FACtEuRs FAvoRisAnts lEs inFECtions Au CouRs Du lED
Plusieurs facteurs prédisposent aux infections. L’activité de la maladie lupique et les thérapeutiques utilisées, particulièrement les corticoïdes et les immunosuppresseurs sont des facteurs de risque bien connus de l’infection au cours de LED [6,8,9].
Rôle des corticoïdes et des immunosuppresseurs Plusieurs études ont démontré la responsabilité des corticoïdes (CTC) et du traitement immunosuppresseur (IS) dans la majoration du risque infectieux [9].
Les CTC augmentent le risque d’infection à germes intracellulaires en altérant l’immunité cellulaire T (lymphopénie, inhibition de l’activation lymphocytaire), diminution de la production de cytokines et en inhibant les fonctions des polynucléaires neutrophiles, monocytes et macrophage.
L’hypogammaglobulinémie secondaire à la CTC prolongée expose à des infections opportunistes et/ou à des germes encapsulés (streptocoque pneumoniae, Haemophilus influenzae) ou encore à des infections virales [7]. La dose cumulée de CTC apparait comme le facteur de risque principal d’infection. Cependant, le seuil de CTC au delà duquel le risque infectieux augmente significativement n’est pas clairement défini et le risque infectieux demeure chez un patient recevant une corticothérapie même à faible dose, dès lors que le traitement est prolongé, à fortiori si les CTC sont associés à un immunosuppresseur [7].

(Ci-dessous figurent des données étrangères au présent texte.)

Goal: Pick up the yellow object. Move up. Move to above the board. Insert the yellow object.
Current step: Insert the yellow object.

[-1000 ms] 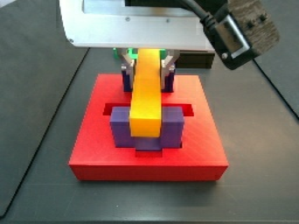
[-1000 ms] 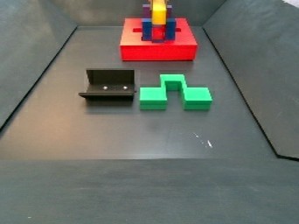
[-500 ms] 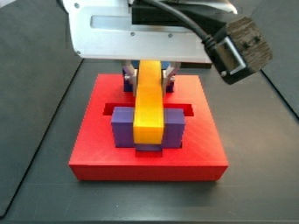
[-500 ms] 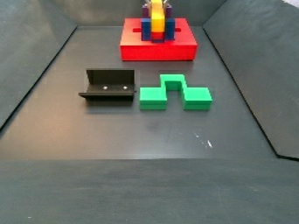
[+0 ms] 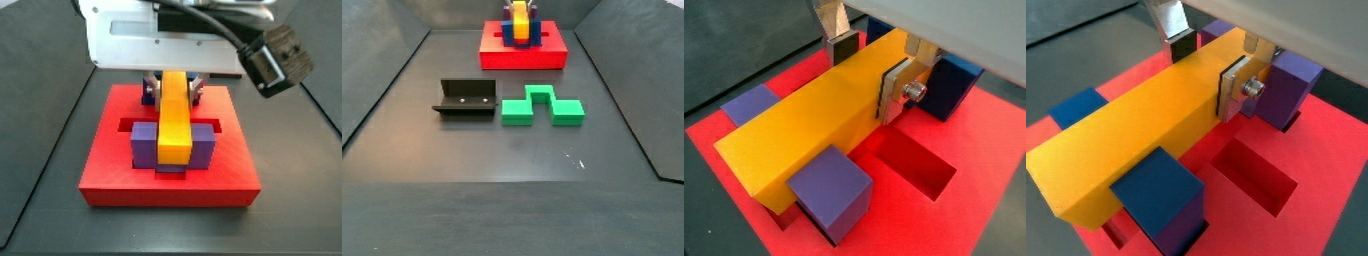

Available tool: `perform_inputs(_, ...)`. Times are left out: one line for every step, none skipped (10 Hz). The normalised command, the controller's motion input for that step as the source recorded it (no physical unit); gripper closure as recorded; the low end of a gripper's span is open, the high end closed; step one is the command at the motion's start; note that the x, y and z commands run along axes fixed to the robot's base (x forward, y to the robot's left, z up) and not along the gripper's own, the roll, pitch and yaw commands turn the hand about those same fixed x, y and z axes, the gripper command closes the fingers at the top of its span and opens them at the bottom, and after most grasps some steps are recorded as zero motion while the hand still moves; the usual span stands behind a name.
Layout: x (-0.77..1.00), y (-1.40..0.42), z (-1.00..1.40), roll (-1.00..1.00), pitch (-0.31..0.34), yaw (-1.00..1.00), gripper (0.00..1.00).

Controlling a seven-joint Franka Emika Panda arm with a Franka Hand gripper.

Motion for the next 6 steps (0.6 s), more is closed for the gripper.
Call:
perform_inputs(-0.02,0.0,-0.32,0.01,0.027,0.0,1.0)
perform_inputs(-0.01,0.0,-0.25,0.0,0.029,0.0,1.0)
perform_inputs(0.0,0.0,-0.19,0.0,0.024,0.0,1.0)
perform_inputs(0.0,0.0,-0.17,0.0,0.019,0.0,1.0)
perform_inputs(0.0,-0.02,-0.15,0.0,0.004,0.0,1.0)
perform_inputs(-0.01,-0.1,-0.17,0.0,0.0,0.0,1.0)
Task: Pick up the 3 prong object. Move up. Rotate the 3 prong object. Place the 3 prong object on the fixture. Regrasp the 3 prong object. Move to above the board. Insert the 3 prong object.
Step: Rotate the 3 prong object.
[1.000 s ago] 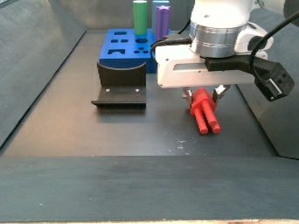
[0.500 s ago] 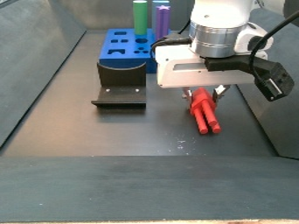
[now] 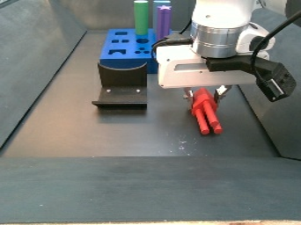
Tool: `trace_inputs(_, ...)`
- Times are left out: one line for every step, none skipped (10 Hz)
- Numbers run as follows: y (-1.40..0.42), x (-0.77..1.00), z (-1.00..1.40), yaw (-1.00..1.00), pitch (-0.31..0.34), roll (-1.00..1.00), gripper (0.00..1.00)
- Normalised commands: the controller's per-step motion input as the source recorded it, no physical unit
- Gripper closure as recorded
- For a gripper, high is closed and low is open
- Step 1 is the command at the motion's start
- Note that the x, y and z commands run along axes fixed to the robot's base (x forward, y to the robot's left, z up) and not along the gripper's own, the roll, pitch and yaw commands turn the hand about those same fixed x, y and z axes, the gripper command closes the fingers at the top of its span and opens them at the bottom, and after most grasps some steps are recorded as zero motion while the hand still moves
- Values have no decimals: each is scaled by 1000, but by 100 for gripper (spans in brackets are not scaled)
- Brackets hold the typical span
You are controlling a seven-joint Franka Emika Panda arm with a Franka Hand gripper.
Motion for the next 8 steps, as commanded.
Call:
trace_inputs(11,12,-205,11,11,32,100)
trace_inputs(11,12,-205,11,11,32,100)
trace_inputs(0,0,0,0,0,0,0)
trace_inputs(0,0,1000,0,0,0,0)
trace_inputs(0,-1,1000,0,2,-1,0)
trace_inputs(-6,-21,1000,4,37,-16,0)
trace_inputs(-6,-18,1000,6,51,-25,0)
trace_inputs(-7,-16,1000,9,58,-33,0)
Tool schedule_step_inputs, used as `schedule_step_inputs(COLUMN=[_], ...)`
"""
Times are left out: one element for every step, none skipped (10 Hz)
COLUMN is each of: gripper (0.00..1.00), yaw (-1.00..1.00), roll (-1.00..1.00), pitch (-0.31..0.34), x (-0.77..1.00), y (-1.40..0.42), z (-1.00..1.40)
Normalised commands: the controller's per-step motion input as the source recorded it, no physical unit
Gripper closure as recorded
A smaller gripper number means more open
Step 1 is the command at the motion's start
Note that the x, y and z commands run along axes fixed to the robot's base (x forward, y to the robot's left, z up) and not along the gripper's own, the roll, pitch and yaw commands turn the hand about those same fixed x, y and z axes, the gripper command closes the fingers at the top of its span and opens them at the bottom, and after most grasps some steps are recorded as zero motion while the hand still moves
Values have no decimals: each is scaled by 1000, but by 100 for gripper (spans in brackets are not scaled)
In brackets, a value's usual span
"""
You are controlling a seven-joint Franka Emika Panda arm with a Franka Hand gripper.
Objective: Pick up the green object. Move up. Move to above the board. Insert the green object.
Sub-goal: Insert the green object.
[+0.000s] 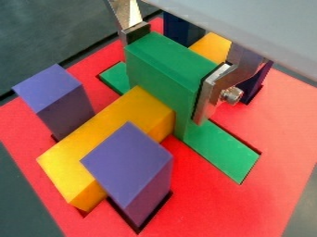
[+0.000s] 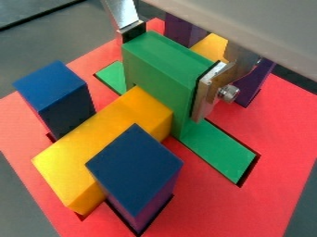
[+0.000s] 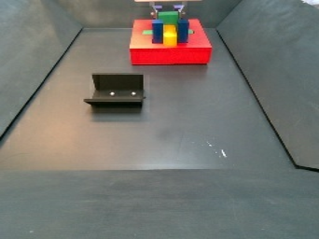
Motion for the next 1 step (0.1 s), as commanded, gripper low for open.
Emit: schedule_step_inputs(gripper=[100], yaw=[0], roll=[0], pitch=[0], x=[0], y=[0], z=[0])
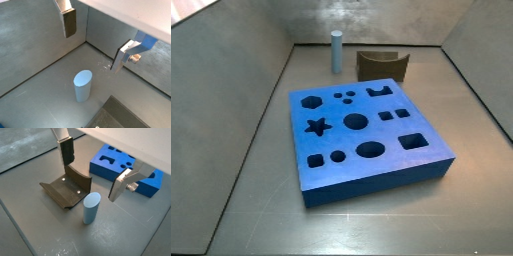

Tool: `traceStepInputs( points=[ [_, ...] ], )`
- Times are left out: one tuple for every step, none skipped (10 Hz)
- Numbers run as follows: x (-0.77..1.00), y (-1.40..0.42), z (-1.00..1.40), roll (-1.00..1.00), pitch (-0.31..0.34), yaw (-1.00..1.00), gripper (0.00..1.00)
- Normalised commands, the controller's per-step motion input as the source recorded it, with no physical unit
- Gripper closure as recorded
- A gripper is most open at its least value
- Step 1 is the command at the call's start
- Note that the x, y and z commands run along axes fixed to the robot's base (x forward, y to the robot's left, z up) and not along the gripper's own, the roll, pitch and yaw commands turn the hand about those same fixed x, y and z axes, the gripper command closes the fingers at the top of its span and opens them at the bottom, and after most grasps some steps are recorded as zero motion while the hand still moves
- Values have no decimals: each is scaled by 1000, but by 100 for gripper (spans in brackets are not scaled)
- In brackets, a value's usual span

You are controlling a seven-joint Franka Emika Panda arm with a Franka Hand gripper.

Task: Pick up the oval object. Move up. Move to above the board. Insert the oval object.
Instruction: Pick up the oval object.

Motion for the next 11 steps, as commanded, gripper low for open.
traceStepInputs(
  points=[
    [0, -74, -69, 0, 0, 0, 0],
    [71, 0, -734, -69, -219, -211, 0],
    [69, 6, -860, -27, -183, -77, 0],
    [223, 54, -989, -11, -113, 0, 0],
    [291, 17, -1000, -20, -83, 0, 0],
    [266, 0, -980, -53, -93, -3, 0],
    [183, 0, -966, -50, -99, -46, 0],
    [0, 0, -983, 0, -144, -80, 0],
    [-103, 0, -457, -120, -270, -54, 0],
    [0, 0, 0, -19, 0, 0, 0],
    [-291, -120, -277, 6, -90, -123, 0]
  ],
)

Le cyclophosphamide (CYC) provoque une neutropénie à la fois par diminution de la production et une augmentation de la destruction des neutrophiles [6]. Le risque est plus important lorsque le CYC est administré par voie orale que par voie veineuse discontinue car la dose cumulée est alors plus importante et en cas d’association aux CTC [7].
Rôle de la maladie lupique
Certaines anomalies immunologiques intrinsèques inhérentes au LED et certaines atteintes viscérales spécifiques peuvent contribuer à des degrés divers à accroitre le risque infectieux [7]. Ainsi, les anomalies immunologiques décrites sont représentées par le déficit génétique et acquis en complément et ses récepteurs, la diminution de la production d’immunoglobulines, l’asplénie fonctionnelle, l’altération de la fonction phagocytaire des polynucléaires neutrophiles et des macrophages, le défaut de l’immunité cellulaire et notamment des cellules présentatrices d’antigène. Il n’ya cependant pas de corrélation stricte entre les anomalies biologiques prédisposantes et le risque infectieux [5].
Cette immunodépression pourrait expliquer le délai précoce de survenue des épisodes infectieux au cours de l’histoire du LED [9].
Les études multivariées ont révélé que le taux élevé de la protéine C-réactive CRP, l’hypocomplémentémie par consommation excessive des fractions C3 et C4 du complément et la positivité des anticorps anti DNA sont des facteurs de risque indépendants de l’infection [6].
D’autres éléments sont fréquemment associés à la survenue des épisodes infectieux comme la lymphopénie, la neutropénie, l’hypoalbuminémie, la protéinurie, l’existence d’une maladie rénale évolutive, le score d’activité élevé de la maladie et l’atteinte neuropsychiatrique [6, 9].
L’insuffisance rénale compliquant le LED joue également un rôle important dans la susceptibilité accrue aux infections en particulier d’infections sévères, et principalement les infections à germes intracellulaires (Listeria monocytogenes), à C. neoformans et à Mycobacterium tuberculosis [9-11].
typEs D’inFECtions obsERvéEs Au CouRs Du lED
Outre le risque élevé d’infection bactérienne communautaire, il faut insister sur le risque d’infection opportuniste, fongiques, parasitaires, virales ou encore à mycobactéries. Elles ont pour caractéristiques une présentation clinique souvent peu spécifique et un pronostic sévère [7].
tuberculose
Au cours du LED, le risque relatif d’avoir une tuberculose, en particulier de réactiver une tuberculose latente est accru par rapport à la population générale [9]. Le LED par lui-même est responsable de défauts de l’immunité
cellulaire prédisposant à la tuberculose: altérations de la phagocytose et du métabolisme des macrophages et des monocytes du fait de la diminution de la production du TNF-a et lymphopénie touchant essentiellement les cellules T-helper [1].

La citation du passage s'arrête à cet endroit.